Summary part 1:

  • The increase in environmental reporting under constantly changing conditions requires adaptable IT systems.
  • System interfaces that are subject to external changes can benefit from plug-and-play “API connectors” that follow a strategy of reusability.
  • Consistency and validation of data exchange is supported by centralized “schema registers” that follow a strategy of standardization and collaboration.

Adaptation of IT systems to change

We are currently experiencing a time when many different and rapid changes are affecting our daily lives. As digital interaction has become an integral part of our lives, it must also adapt to these changes. In the previous context post, we learned how IT systems can use event streaming to improve the way they handle fast-moving data, i.e., increase velocity. In this post, we look at how systems can handle a large number of changes in data requirements, i.e., how they deal with variety.

If we consider an IT system as a closed system with environmental influences, there are two aspects that require adaptation. External changes mean that the system must adapt its interfaces to receive correct inputs and deliver correct outputs. Internal changes mean that processing capabilities must be adjusted while the main logic remains consistent. Since I see parallels to cellular activities in the field of biology, I will use these analogies to provide a more tangible introduction to the IT problems at hand. Based on this, I have summarized the methods and technologies that guide adaptations to internal/external changes as the “DNA of an adaptive IT strategy”. The cover image schematically represents the key concepts we will explore in the following sections.

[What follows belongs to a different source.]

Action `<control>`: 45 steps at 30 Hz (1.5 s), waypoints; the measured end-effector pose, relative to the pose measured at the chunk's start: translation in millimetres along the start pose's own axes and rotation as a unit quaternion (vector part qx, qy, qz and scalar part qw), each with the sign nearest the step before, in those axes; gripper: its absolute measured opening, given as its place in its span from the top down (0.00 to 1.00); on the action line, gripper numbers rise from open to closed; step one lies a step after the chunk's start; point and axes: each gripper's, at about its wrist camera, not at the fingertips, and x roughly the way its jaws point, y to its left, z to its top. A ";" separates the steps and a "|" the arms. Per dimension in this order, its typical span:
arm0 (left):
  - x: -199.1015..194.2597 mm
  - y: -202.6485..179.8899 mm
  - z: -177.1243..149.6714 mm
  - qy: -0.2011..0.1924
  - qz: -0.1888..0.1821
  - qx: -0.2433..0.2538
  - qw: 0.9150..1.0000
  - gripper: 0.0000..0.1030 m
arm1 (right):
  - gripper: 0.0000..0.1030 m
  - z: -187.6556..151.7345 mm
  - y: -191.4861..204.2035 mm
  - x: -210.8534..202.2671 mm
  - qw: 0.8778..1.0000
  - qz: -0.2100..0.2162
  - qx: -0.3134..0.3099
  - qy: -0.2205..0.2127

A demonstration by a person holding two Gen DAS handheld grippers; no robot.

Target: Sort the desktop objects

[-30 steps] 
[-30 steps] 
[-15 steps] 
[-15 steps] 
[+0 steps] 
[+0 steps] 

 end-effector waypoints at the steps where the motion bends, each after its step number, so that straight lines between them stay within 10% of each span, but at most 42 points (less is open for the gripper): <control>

Transfer IT adaptability to carbon accounting

A major external change facing our society and businesses is climate change. Through legislation set by policymakers and self-imposed standards, we are adapting our processes and technologies to reduce the extent of its harmful effects. You may have heard that environmental, social and governance (ESG) frameworks are becoming increasingly important across all industries. An important component of environmental impact reporting is carbon accounting (CA). This involves techniques for measuring, calculating and reporting greenhouse gas (GHG) emissions.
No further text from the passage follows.